Home > Mary Poppins : The Complete Collection(161)

Mary Poppins : The Complete Collection(161)
Author: P.L. Travers

“He can’t sing in tune,” the two boys whispered. “But he doesn’t know it and we don’t tell him.”

“And then there’s the music of the spheres, a sort of steady, droning sound. Rather like that spinning thing I saw you with today.”

“My humming top! I’ll get it,” said Jane.

She ran to the perambulator that was like an over-crowded bird’s nest, with John and Barbara and Annabel asleep on each other’s shoulders.

Jane thrust in her hand and rummaged among them.

“It’s not here. Oh, I’ve lost my top!”

“No, you haven’t,” said a gloomy voice, as a thin man and a fat woman came hand in hand into the Garden. “It fell out on to the Long Walk and we found it as we came by.”

“It’s Mr and Mrs Turvy!” cried Michael, as he dashed away to greet them.

“Well, it may be and it may not. You can’t be certain of anything. Not today, you can’t. You think you’re this and you find you’re that.
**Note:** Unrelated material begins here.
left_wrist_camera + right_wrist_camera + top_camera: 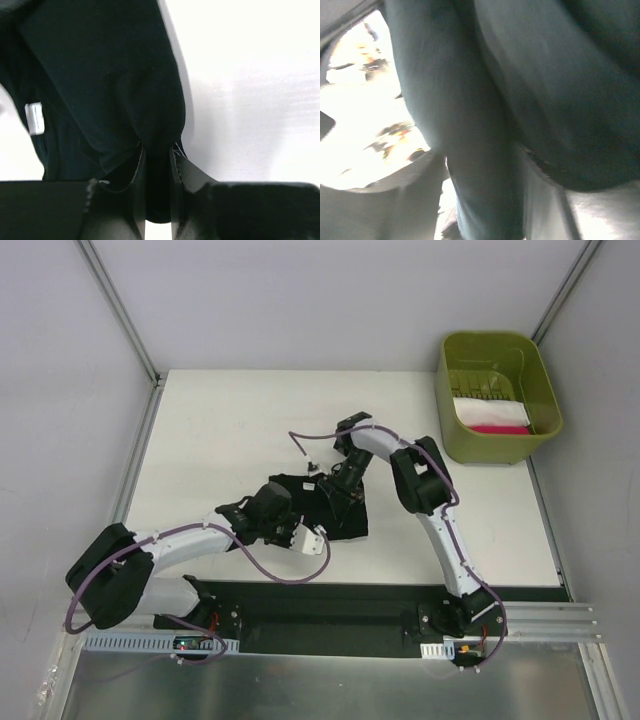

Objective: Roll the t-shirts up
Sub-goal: Roll the T-shirt to the center of the board.

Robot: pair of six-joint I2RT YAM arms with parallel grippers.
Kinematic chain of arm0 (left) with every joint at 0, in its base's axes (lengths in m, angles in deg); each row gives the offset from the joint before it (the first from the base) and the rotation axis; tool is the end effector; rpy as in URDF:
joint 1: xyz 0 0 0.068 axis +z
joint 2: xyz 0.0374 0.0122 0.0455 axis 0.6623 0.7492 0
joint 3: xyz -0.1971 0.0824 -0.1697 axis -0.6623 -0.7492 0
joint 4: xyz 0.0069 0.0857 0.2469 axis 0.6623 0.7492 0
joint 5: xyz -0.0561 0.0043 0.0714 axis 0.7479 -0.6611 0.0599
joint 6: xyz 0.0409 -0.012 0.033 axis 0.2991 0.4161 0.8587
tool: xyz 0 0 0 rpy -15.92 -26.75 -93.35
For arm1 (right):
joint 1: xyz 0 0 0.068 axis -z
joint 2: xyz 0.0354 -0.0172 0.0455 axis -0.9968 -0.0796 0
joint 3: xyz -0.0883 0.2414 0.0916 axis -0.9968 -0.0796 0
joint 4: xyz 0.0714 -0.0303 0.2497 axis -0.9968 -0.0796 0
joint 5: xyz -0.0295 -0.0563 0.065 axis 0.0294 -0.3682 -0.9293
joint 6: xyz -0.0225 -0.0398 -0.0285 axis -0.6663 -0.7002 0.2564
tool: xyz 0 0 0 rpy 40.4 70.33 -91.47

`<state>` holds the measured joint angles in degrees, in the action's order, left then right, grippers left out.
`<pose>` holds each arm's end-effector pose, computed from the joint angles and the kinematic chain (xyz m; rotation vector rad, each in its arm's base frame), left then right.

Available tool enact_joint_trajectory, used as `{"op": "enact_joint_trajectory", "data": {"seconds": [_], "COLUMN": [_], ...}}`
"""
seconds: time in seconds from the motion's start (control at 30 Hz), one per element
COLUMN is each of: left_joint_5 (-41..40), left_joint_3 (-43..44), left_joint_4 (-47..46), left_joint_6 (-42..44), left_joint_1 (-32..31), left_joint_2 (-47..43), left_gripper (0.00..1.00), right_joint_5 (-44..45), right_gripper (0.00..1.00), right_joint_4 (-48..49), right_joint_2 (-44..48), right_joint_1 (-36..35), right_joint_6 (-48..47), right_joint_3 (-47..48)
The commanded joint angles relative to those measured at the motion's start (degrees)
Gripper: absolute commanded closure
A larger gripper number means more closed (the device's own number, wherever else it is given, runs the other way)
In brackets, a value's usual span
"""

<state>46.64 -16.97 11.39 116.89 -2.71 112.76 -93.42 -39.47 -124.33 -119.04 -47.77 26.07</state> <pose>0.1633 -0.1725 0.1676 1.9707 1.3153 -0.1851 0.3472 0.2621 0.1069 1.5307 -2.0796 -1.2027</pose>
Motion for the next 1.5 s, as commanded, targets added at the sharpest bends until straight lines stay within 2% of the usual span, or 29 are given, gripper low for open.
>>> {"op": "enact_joint_trajectory", "data": {"seconds": [0.0,0.07,0.13,0.17,0.2,0.23,0.27,0.3,0.33,0.4,0.43,0.5,0.63,0.73,1.13,1.37,1.47], "left_joint_5": [9.5,15.1,19.6,21.1,24.4,26.0,27.8,29.9,31.1,33.6,34.2,35.5,38.6,38.4,38.6,40.3,41.8], "left_joint_3": [3.6,7.0,11.4,12.8,14.3,16.8,18.1,19.3,21.4,23.2,24.9,26.1,30.0,30.5,31.2,31.8,31.6], "left_joint_4": [13.1,16.8,21.2,21.9,22.9,23.6,25.5,26.2,26.7,28.8,29.9,32.4,36.5,36.8,37.8,38.7,39.4], "left_joint_6": [-4.7,-6.6,-7.9,-9.3,-10.0,-11.1,-11.3,-12.0,-12.7,-13.5,-13.2,-12.5,-11.5,-11.4,-10.6,-10.4,-10.4], "left_joint_1": [2.8,4.3,7.1,8.0,9.1,10.7,11.5,12.1,12.5,13.8,14.1,14.9,15.5,15.5,16.1,18.2,19.4], "left_joint_2": [3.9,5.0,7.9,8.9,10.9,11.9,12.8,14.9,15.7,18.0,18.6,20.2,23.3,24.0,24.7,25.2,25.4], "left_gripper": [0.91,0.92,0.92,0.92,0.92,0.91,0.91,0.91,0.91,0.91,0.91,0.91,0.91,0.91,0.91,0.91,0.91], "right_joint_5": [10.6,8.0,6.1,5.7,6.2,7.2,9.6,11.3,12.9,17.5,18.9,21.6,22.6,22.9,17.3,20.7,21.3], "right_gripper": [0.39,0.39,0.38,0.37,0.37,0.36,0.31,0.3,0.22,0.21,0.04,0.04,0.04,0.04,0.04,0.01,0.13], "right_joint_4": [-1.3,2.8,9.3,19.3,24.8,30.2,40.5,45.5,49.8,60.7,68.7,73.8,76.3,77.7,74.2,75.0,74.3], "right_joint_2": [12.3,19.8,25.7,34.0,38.2,43.3,47.9,57.2,61.3,72.3,75.0,80.2,79.9,77.4,65.7,57.5,55.5], "right_joint_1": [9.5,14.8,19.3,20.4,21.2,21.3,20.8,19.8,16.6,12.5,8.6,5.2,-3.1,-6.0,-9.4,-11.5,-11.6], "right_joint_6": [-7.9,-7.8,-5.0,-3.0,-1.7,-1.9,-3.0,-4.0,-8.4,-12.2,-12.6,-13.8,-18.2,-21.6,-30.8,-32.4,-32.5], "right_joint_3": [3.7,5.9,1.6,-1.8,-12.8,-18.6,-25.5,-31.6,-43.5,-53.2,-61.9,-67.6,-71.7,-72.4,-68.3,-65.7,-65.1]}}
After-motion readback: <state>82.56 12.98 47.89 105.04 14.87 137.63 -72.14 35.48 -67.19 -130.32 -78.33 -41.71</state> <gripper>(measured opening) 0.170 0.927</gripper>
You want to hurry, so you crawl like a snail.” The thin man gave a doleful sigh.

“Oh, Cousin Arthur,” Mary Poppins protested. “It’s not your Second Monday, not one of your upside-down days!”

“I’m afraid it is, Mary, my dear. And tonight of all nights, when I want to go looking for my own True Love, just like everyone else.”
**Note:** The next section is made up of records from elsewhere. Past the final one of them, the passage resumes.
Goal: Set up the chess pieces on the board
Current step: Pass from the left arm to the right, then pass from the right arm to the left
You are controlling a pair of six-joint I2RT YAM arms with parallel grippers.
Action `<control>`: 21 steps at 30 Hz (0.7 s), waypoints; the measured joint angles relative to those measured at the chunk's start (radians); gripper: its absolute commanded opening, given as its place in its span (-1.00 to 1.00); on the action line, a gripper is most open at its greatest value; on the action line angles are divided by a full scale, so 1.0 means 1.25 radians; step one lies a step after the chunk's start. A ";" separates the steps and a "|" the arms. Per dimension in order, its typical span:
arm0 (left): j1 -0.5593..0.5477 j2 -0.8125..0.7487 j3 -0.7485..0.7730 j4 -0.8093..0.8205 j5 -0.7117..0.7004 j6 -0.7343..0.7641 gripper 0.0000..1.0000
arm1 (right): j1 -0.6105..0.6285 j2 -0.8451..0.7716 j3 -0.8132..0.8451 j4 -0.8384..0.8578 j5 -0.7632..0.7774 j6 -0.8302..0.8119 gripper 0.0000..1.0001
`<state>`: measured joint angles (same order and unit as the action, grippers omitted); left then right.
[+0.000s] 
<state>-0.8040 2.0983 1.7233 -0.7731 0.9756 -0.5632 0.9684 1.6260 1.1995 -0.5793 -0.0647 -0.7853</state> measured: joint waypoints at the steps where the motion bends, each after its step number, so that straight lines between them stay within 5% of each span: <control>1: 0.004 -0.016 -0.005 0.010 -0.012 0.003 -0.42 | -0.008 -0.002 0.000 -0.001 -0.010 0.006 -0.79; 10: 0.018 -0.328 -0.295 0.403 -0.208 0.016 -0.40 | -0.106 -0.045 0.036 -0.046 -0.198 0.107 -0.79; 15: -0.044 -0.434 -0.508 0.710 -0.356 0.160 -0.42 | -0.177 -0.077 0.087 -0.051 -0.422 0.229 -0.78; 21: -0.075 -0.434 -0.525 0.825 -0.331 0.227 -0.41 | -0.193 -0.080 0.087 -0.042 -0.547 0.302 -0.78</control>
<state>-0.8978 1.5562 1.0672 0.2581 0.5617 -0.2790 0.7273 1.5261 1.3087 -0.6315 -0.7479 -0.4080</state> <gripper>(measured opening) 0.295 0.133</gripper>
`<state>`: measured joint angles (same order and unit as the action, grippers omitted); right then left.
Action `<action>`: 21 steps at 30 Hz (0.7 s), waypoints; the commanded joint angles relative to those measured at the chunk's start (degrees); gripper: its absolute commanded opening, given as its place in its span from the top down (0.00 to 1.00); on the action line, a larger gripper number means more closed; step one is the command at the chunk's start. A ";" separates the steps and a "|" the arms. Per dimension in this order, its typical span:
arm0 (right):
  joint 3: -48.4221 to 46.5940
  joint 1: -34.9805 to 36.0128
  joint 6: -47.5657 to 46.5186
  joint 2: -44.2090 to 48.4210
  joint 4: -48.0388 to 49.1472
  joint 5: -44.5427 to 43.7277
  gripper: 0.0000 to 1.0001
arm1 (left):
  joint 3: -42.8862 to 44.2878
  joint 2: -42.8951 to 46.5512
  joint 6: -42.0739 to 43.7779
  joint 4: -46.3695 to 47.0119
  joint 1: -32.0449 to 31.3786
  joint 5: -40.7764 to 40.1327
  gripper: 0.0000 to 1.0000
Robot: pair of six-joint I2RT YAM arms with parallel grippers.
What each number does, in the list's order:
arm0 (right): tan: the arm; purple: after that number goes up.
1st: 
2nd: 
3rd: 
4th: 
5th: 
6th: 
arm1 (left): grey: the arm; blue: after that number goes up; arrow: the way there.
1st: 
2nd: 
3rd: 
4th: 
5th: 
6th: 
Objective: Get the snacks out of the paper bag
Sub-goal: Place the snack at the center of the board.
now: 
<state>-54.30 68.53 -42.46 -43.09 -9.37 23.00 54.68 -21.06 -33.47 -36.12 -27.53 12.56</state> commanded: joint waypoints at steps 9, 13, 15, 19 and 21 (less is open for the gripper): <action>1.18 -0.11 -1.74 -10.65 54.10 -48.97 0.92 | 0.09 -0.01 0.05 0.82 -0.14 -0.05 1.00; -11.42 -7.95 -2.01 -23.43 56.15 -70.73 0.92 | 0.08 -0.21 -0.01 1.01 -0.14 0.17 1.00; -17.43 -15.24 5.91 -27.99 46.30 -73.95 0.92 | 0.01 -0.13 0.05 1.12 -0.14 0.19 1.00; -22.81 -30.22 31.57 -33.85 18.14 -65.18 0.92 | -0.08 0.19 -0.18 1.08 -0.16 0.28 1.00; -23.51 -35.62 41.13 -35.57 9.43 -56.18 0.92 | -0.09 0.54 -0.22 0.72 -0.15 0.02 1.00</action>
“But you’ve already found her, Arthur!” Mrs Turvy reminded him.

“So you say, Topsy. And I’d like to believe it. But nothing’s sure on the Second Monday.”

“You’ll be sure tomorrow. Tomorrow’s Tuesday.”
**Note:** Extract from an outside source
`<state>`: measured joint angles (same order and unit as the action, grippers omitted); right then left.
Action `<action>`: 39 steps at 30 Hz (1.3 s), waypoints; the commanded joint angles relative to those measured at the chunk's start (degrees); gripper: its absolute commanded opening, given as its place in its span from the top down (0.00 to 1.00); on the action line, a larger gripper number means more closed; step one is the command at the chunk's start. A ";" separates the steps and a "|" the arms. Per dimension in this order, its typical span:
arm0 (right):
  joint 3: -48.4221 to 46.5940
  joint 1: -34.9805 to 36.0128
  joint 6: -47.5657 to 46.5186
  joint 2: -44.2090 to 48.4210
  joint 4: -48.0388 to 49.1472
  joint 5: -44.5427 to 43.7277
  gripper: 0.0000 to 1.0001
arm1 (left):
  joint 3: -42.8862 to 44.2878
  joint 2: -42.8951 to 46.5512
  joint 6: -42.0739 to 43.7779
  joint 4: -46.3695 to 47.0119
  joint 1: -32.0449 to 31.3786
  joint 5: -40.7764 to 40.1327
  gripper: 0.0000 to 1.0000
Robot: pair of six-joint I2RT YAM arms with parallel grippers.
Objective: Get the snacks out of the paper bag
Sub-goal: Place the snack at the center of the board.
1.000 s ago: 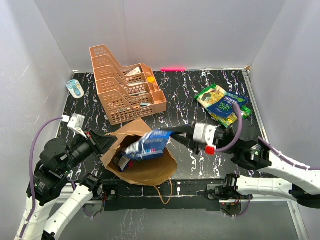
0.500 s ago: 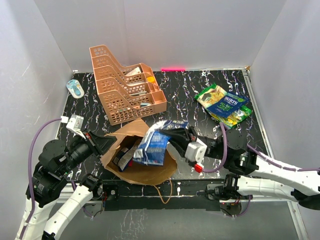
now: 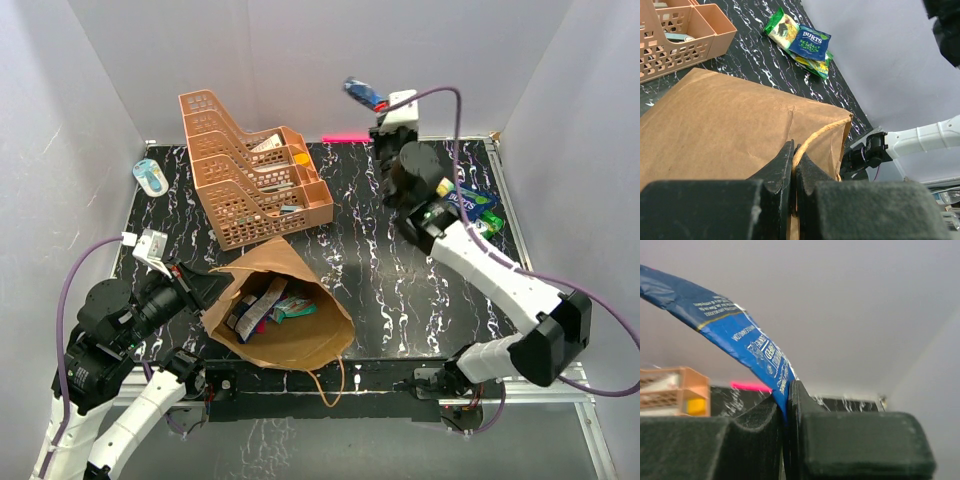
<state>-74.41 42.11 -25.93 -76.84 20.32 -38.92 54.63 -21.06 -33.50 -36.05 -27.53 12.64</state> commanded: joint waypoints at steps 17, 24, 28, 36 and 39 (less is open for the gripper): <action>5.56 -45.10 69.07 -5.37 -26.05 51.74 0.92 | -0.70 2.42 0.16 -0.28 -0.15 -0.12 1.00; 6.17 -50.96 74.62 -10.44 -21.53 50.37 0.92 | 0.73 2.62 0.71 -1.51 -0.15 -0.42 1.00; 5.63 -52.92 74.70 -14.38 -20.00 48.73 0.92 | 0.85 3.23 0.44 -1.82 -0.16 -0.73 1.00; 8.87 -54.48 73.18 -17.71 -14.89 46.10 0.92 | 0.71 3.74 -0.18 -1.71 -0.11 -0.69 1.00; 10.98 -55.13 72.70 -18.72 -12.87 44.97 0.92 | 0.74 3.62 -0.30 -1.34 -0.16 -0.44 1.00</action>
“And what if tomorrow never comes? It would be just like it to stay away.” Mr Turvy was unconvinced. “Well, here’s your top and much good may it do you.” He turned aside, wiping an eye, as Jane set the coloured top on the path.

“Not yet, not yet!” Orion cried, suddenly cupping his hand to his ear.

From somewhere among the surrounding trees a bird gave a quick enquiring chirp that was followed by a rush of half-notes, not so much song as a series of kisses.

“A nightingale tuning up. Oh, glory!” Orion’s face was alight with joy.

“It belongs to Mr Twigley,” said Michael. “It’s the only one in the Park.”

“Some people do have all the luck. To own a nightingale! Think of it! Come on, come on, my lovely boy! Spin your old humming top, Jane! He’ll out-sing it, be sure.”

The four children fell on the shining toy, shouldering each other aside, arguing and complaining.

“I’ll start it! No, you won’t, it’s mine! Me! Me! Me!” they all shouted.

“Is this a Herb Garden or a Bear Pit?” demanded Mary Poppins.

“Certainly not a Bear Pit. Bears are better behaved,” said the Bear.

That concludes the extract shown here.